Task item:
Output exactly the lines below, starting with the line that has "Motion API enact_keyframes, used" and going on through the line that has "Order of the", both included, and no other lines.

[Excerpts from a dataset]
-- -- --

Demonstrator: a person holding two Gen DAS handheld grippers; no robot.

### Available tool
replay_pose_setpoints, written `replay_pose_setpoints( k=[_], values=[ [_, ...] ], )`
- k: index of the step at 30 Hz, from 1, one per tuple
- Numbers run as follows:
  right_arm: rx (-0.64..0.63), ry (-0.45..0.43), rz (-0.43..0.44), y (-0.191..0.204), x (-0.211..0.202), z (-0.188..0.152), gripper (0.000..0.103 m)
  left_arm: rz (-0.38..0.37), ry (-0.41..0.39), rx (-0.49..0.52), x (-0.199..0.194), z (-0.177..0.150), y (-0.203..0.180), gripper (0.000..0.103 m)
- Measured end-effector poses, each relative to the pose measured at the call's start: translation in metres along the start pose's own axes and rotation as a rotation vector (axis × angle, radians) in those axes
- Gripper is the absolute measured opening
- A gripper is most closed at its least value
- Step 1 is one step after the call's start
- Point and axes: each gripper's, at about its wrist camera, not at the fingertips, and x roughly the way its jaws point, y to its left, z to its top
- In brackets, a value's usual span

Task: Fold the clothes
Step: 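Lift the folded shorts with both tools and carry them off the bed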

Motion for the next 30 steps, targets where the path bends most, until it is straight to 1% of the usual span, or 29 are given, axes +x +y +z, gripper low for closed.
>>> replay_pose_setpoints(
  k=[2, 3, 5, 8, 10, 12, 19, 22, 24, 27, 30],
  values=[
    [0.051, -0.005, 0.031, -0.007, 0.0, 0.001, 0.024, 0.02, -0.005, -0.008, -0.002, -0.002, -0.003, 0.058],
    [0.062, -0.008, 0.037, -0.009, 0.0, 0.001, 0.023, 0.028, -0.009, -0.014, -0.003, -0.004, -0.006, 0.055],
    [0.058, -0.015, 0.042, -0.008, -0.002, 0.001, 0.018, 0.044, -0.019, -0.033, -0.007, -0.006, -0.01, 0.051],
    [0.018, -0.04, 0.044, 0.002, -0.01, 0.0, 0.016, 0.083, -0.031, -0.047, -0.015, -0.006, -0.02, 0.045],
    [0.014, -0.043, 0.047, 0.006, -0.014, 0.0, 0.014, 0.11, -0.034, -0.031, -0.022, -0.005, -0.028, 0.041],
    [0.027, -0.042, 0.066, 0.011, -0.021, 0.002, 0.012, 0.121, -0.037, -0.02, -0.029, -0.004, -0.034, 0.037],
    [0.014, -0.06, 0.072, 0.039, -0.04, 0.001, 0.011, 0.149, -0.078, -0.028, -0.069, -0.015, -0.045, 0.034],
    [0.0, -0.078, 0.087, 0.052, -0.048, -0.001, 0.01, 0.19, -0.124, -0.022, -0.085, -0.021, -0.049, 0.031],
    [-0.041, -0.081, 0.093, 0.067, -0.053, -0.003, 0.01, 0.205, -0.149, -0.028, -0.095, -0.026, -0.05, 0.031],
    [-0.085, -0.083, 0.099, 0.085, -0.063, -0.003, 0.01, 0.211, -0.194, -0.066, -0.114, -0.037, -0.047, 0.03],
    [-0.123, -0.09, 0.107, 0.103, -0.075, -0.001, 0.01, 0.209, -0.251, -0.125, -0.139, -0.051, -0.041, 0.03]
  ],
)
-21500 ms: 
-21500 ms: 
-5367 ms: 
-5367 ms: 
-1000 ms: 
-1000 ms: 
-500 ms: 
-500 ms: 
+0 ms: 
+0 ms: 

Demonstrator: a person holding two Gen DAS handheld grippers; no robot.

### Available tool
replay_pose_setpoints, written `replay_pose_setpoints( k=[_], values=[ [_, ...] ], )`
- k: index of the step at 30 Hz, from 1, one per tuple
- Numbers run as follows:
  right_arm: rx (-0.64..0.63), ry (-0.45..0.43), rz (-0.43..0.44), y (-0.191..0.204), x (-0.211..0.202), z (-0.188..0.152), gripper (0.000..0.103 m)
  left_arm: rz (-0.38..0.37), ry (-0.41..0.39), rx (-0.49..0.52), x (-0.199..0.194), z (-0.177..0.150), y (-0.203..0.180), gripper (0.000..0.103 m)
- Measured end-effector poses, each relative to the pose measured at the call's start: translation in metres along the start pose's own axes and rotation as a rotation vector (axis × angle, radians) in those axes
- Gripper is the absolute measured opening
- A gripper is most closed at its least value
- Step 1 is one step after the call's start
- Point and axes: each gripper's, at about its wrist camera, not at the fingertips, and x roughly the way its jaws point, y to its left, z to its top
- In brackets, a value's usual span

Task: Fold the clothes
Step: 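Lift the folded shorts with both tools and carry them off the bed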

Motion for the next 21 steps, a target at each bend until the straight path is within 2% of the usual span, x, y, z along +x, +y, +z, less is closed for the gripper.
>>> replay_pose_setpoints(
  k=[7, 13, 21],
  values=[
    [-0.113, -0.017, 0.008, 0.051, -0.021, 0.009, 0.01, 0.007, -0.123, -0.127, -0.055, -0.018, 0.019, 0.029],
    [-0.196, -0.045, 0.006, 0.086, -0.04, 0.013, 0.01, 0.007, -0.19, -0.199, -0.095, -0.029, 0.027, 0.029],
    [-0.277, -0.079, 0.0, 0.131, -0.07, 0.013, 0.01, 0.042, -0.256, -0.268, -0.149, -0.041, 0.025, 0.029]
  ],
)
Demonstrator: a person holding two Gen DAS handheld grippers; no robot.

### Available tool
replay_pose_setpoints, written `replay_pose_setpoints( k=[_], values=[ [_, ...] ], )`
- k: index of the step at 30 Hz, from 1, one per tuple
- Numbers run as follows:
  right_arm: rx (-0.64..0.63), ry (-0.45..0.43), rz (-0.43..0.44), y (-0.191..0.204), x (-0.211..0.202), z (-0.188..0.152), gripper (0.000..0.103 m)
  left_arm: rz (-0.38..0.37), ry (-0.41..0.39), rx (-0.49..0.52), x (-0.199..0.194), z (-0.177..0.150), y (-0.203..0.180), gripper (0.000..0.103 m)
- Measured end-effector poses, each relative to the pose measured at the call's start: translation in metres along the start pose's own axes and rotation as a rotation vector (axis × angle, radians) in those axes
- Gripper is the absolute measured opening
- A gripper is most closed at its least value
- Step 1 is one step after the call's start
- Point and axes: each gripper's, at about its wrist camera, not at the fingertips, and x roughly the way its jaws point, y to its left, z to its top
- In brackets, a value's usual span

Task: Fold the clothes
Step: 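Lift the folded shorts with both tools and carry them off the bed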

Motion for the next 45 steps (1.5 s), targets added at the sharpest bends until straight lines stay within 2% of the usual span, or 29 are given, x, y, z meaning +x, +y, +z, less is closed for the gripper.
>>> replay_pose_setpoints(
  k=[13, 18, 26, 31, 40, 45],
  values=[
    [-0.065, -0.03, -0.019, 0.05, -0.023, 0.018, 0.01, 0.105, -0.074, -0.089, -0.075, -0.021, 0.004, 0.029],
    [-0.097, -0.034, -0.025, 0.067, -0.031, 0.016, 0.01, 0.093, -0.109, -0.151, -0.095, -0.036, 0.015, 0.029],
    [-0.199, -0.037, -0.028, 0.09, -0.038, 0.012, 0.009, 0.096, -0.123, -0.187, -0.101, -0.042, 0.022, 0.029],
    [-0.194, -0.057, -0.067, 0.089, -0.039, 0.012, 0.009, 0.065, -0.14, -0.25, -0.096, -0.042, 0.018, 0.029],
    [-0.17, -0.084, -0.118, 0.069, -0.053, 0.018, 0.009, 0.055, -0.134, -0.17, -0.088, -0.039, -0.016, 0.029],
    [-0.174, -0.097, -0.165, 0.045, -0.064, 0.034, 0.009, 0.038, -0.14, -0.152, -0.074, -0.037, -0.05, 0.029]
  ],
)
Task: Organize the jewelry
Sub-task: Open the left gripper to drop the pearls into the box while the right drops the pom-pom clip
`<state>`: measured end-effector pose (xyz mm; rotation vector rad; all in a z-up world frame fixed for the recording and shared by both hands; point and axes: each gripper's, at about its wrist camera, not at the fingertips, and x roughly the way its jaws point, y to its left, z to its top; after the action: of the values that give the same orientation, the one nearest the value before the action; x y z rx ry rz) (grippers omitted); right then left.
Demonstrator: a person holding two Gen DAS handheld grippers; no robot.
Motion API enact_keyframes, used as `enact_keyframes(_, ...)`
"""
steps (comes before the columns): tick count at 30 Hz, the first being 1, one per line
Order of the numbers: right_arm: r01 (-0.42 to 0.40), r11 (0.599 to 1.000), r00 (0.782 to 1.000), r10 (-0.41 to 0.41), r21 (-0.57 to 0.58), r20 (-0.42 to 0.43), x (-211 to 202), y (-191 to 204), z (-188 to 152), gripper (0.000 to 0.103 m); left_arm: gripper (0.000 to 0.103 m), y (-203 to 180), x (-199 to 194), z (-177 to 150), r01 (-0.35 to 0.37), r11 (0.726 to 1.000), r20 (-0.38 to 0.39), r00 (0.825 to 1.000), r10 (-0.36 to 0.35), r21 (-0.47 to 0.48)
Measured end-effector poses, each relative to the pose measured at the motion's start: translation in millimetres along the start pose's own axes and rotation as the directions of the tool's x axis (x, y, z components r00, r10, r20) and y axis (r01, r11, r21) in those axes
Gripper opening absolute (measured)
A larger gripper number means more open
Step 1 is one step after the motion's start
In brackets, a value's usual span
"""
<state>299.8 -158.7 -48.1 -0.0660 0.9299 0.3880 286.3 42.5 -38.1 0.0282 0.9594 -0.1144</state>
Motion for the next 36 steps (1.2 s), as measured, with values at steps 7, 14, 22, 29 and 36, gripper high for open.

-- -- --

Response to the task:
Motion API enact_keyframes, used as `enact_keyframes(_, ...)`
"""
steps (comes before the columns): tick count at 30 Hz, the first being 1, one per line
Order of the numbers: right_arm: r01 (-0.42 to 0.40), r11 (0.599 to 1.000), r00 (0.782 to 1.000), r10 (-0.41 to 0.41), r21 (-0.57 to 0.58), r20 (-0.42 to 0.43), x (-211 to 202), y (-191 to 204), z (-188 to 152), gripper (0.000 to 0.103 m); left_arm: gripper (0.000 to 0.103 m), y (-203 to 180), x (-199 to 194), z (-177 to 150), r01 (-0.35 to 0.37), r11 (0.726 to 1.000), r20 (-0.38 to 0.39), r00 (0.825 to 1.000), r10 (-0.36 to 0.35), r21 (-0.47 to 0.48)

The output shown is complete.